Published 07/01/2014 | 05:42
AS RISING young Wexford star Jack Hobbs welcomes the new year, he must do so with his hurling career put on hold for at least twelve months.
It will not be a new beginning for the promising Ballygarrett player as he is awaiting the type of surgery that has struck a number of young men in the county recently.
While his team-mates have begun their preparations for the National League and provincial championship, hip injuries are now becoming a common curse in Gaelic games to go side by side with the dreaded cruciate knee ligament injury. Slow to heal and easy to damage more than once, such injuries have led to young players missing out on more than twelve months of competitive action as are afflicted by the weakness long after they are supposed to be healed despite the professional rehab available.
This has led Brendan Hobbs, father of Jack, to come out in support of Diarmuid Devereux, congratulating him and offering his full support in relation to the Co. Chairman's stance on the issue of over-use of under-age players.
As Jack awaits surgery that could define his career, his father highlights the plight which his son now finds himself in.
'Being a parent of a promising young hurler who has represented Wexford with distinction at Under-14, Under-16, Minor and last year's Leinster Under-21 winning team, he is now under the care of Dr. Pat O'Neill awaiting an appointment to go under a serious hip operation which will keep him out of competitive hurling for at least a year,' he explained.

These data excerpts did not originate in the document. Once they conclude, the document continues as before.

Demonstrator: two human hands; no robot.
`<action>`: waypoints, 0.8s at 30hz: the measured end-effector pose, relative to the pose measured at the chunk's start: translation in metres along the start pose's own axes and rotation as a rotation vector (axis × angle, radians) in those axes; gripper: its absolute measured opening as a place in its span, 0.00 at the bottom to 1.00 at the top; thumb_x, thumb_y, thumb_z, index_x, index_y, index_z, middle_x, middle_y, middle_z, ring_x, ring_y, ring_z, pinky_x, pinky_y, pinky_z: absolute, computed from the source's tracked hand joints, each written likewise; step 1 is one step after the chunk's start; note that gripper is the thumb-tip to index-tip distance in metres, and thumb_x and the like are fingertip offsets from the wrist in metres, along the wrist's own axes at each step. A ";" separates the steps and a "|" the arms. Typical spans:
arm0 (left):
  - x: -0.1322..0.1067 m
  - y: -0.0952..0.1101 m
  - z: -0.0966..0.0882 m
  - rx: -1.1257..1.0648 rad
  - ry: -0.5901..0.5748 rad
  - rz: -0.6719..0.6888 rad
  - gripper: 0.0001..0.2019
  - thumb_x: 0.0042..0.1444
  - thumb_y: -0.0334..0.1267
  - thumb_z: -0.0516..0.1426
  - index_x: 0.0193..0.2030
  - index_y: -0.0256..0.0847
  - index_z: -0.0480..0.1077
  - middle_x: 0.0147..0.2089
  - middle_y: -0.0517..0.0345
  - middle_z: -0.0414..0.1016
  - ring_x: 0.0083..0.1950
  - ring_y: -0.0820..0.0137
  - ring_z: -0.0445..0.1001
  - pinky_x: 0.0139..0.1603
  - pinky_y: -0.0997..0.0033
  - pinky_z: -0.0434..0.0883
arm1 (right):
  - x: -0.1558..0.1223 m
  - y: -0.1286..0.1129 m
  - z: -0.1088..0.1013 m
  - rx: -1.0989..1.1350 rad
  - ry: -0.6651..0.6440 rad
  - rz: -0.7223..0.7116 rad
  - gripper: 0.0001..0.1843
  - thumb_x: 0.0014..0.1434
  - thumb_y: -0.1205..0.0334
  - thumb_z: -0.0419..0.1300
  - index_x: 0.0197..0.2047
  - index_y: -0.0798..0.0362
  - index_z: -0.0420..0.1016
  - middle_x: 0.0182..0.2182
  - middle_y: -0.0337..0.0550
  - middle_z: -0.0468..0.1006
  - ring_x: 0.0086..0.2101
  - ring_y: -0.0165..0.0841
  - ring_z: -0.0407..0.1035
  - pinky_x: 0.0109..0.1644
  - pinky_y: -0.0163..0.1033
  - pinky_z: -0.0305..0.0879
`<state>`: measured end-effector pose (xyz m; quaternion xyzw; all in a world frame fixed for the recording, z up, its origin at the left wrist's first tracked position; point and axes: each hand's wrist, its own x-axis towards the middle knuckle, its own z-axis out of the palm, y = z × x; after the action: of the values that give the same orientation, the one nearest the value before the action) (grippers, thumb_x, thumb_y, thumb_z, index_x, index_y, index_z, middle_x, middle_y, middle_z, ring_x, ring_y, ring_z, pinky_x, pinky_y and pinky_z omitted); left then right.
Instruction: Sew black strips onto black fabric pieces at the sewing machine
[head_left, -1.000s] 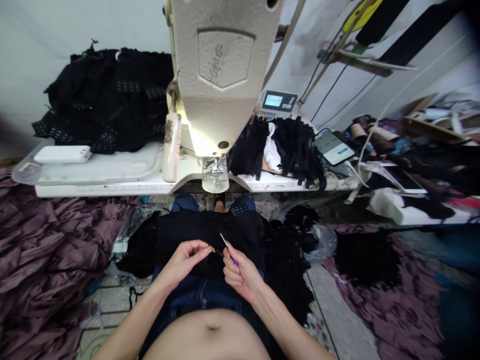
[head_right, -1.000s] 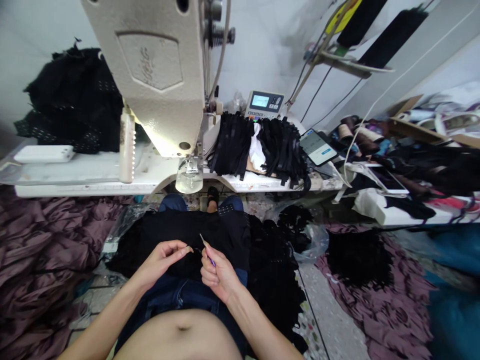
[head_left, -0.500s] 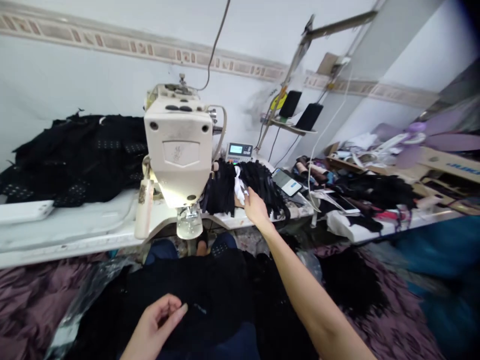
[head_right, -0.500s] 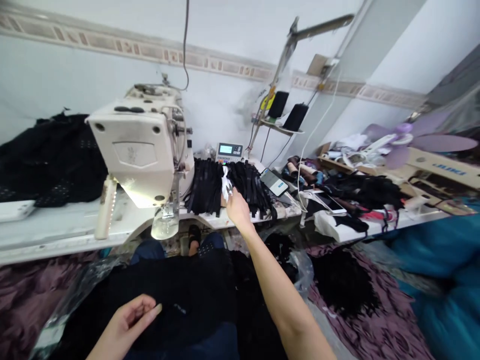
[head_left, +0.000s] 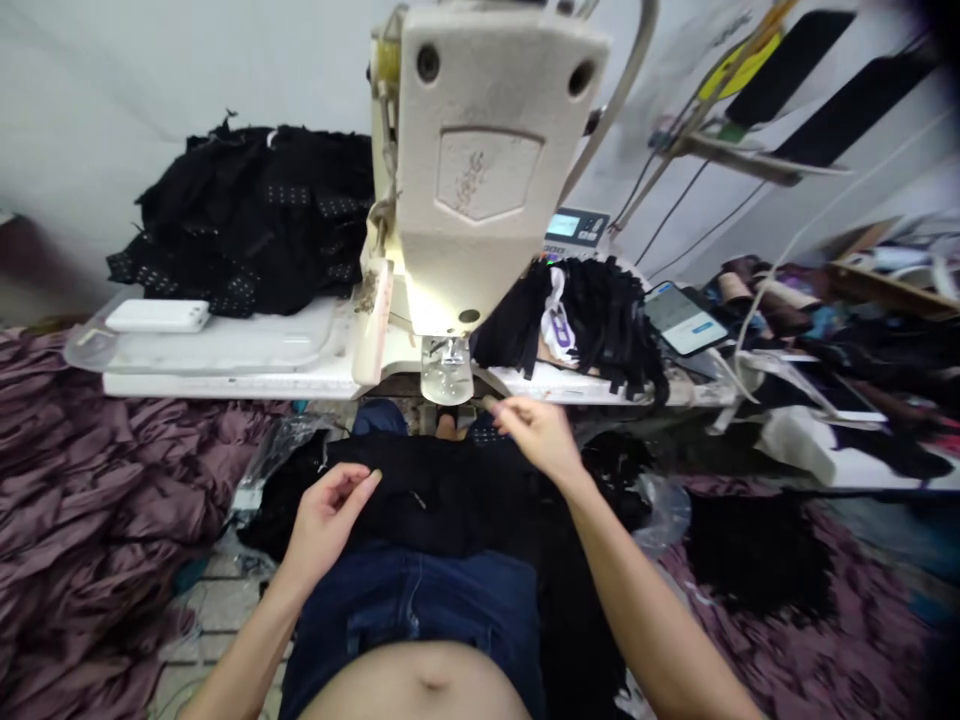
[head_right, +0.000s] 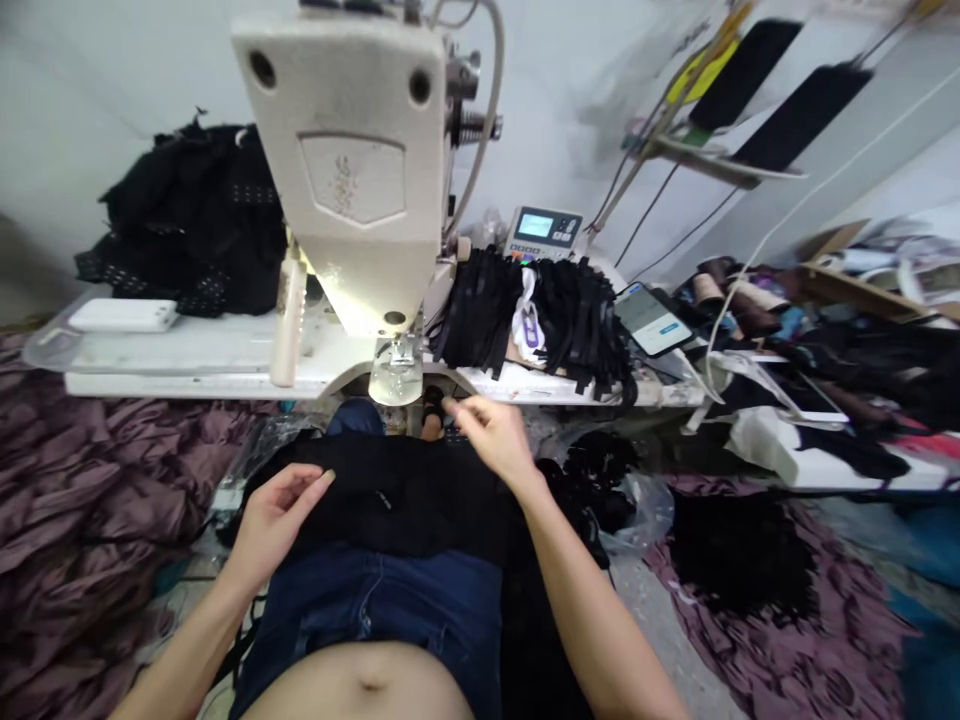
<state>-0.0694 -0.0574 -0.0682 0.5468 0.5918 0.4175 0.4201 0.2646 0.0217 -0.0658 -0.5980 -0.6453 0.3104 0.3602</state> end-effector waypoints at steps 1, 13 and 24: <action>-0.001 -0.001 0.001 -0.006 -0.009 0.005 0.18 0.60 0.56 0.67 0.38 0.41 0.78 0.32 0.59 0.78 0.32 0.70 0.73 0.35 0.73 0.71 | -0.015 0.001 0.016 0.054 -0.129 -0.011 0.24 0.72 0.40 0.61 0.43 0.51 0.87 0.37 0.47 0.88 0.37 0.42 0.81 0.43 0.41 0.73; 0.012 -0.005 -0.009 0.233 0.018 0.169 0.18 0.68 0.55 0.61 0.43 0.41 0.77 0.36 0.58 0.79 0.35 0.68 0.78 0.38 0.71 0.75 | -0.042 0.044 0.088 0.033 -0.610 0.223 0.24 0.49 0.50 0.81 0.45 0.54 0.86 0.27 0.38 0.85 0.30 0.36 0.78 0.34 0.35 0.62; 0.009 -0.005 0.042 0.252 -0.322 0.180 0.18 0.70 0.49 0.58 0.58 0.42 0.79 0.60 0.45 0.81 0.65 0.52 0.75 0.70 0.47 0.68 | -0.062 0.012 0.054 0.578 -0.376 0.291 0.24 0.51 0.42 0.79 0.33 0.52 0.77 0.28 0.37 0.76 0.24 0.28 0.65 0.26 0.34 0.59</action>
<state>-0.0317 -0.0473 -0.0860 0.7052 0.5133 0.2836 0.3985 0.2277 -0.0375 -0.1112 -0.4896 -0.4940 0.6321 0.3415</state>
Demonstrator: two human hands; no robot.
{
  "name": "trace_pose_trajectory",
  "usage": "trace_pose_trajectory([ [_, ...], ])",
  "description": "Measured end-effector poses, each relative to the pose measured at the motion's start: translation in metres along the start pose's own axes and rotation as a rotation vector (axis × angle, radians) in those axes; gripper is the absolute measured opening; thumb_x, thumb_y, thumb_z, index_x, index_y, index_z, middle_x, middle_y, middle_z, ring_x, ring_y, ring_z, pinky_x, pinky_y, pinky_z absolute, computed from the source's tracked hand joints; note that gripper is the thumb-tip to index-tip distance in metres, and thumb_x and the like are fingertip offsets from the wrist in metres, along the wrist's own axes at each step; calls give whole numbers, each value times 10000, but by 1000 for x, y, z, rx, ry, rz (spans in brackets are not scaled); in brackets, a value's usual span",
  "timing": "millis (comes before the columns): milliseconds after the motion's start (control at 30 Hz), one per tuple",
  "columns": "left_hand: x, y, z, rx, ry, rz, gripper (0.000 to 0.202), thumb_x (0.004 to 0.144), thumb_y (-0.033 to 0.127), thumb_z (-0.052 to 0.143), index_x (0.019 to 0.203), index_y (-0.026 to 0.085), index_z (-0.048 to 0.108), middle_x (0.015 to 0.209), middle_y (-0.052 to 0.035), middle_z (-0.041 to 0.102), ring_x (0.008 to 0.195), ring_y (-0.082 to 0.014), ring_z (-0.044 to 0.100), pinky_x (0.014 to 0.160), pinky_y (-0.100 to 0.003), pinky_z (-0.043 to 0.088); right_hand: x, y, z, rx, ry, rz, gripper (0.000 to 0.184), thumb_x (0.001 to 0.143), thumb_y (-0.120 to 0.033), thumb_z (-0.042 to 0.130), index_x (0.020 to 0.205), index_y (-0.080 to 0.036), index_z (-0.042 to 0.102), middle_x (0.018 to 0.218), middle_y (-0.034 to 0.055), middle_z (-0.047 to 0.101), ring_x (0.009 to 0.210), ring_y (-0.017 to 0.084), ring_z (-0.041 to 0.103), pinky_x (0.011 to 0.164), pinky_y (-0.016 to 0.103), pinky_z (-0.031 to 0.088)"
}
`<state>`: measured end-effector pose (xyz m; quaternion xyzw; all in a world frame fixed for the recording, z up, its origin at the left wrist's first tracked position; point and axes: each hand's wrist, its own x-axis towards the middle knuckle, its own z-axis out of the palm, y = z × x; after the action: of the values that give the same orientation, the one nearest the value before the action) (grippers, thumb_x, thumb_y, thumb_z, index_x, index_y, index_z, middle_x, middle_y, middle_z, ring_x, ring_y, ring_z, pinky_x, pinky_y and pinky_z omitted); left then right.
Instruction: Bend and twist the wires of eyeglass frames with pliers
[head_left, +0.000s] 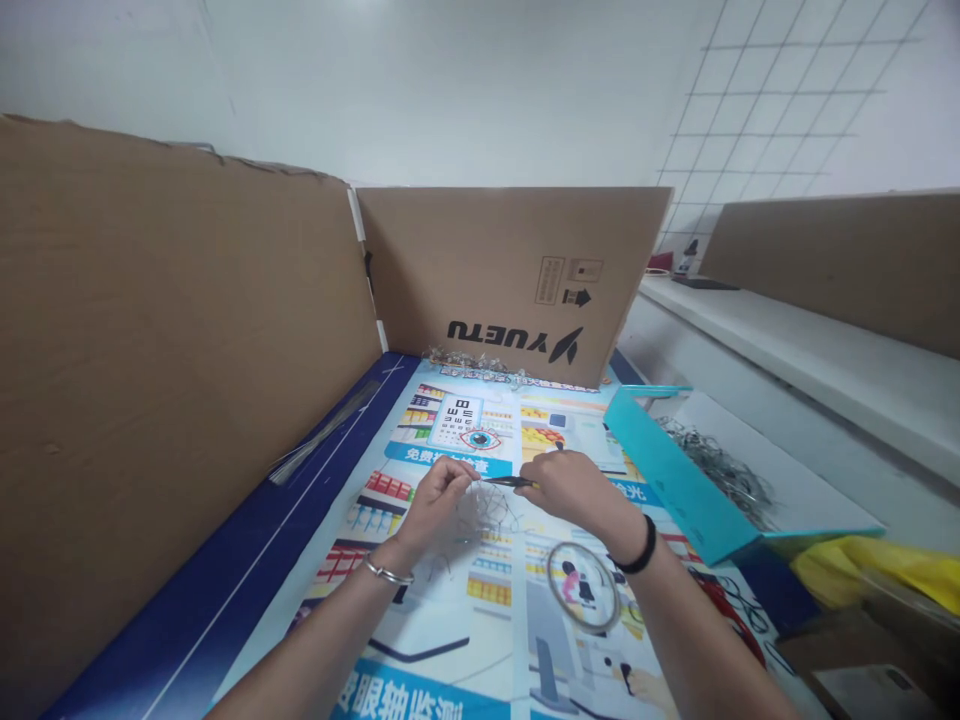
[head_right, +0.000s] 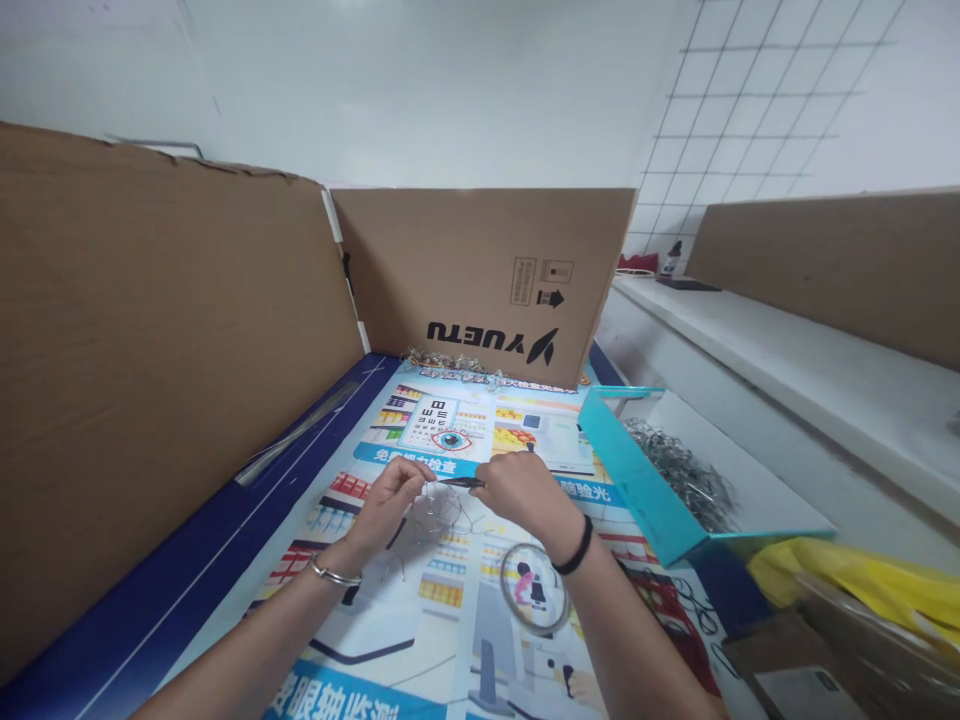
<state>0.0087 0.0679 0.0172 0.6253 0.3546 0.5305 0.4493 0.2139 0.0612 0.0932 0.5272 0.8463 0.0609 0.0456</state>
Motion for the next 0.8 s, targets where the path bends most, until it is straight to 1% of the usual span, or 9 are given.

'He (Jack) has been told that one of his hips needs surgery and the lack of mobility is like what you would expect in a 70-year-old. The cause is wear and tear from playing too much sport and not having sufficient rest periods. His doctor said it was the worse cast he'd seen of a player of that age.
'I am not blaming any one individual but the collective approach in my first hand experience over the last eight years was to keep player welfare at the bottom of the agenda. I have been present at county training sessions where young players who were carrying injuries were called aside by the manager and told that if they were not fit for the next training session they would be dropped from the panel (I have a record of the dates and training sessions involved).
'This put enormous pressure on young players to get back to training more quickly than was medically advisable and probably caused more damage in the long term.'
Brendan went on to say: 'It's every young player's dream to play with Wexford and no player wants to be dropped off the panel even if it means playing through the pain barrier'.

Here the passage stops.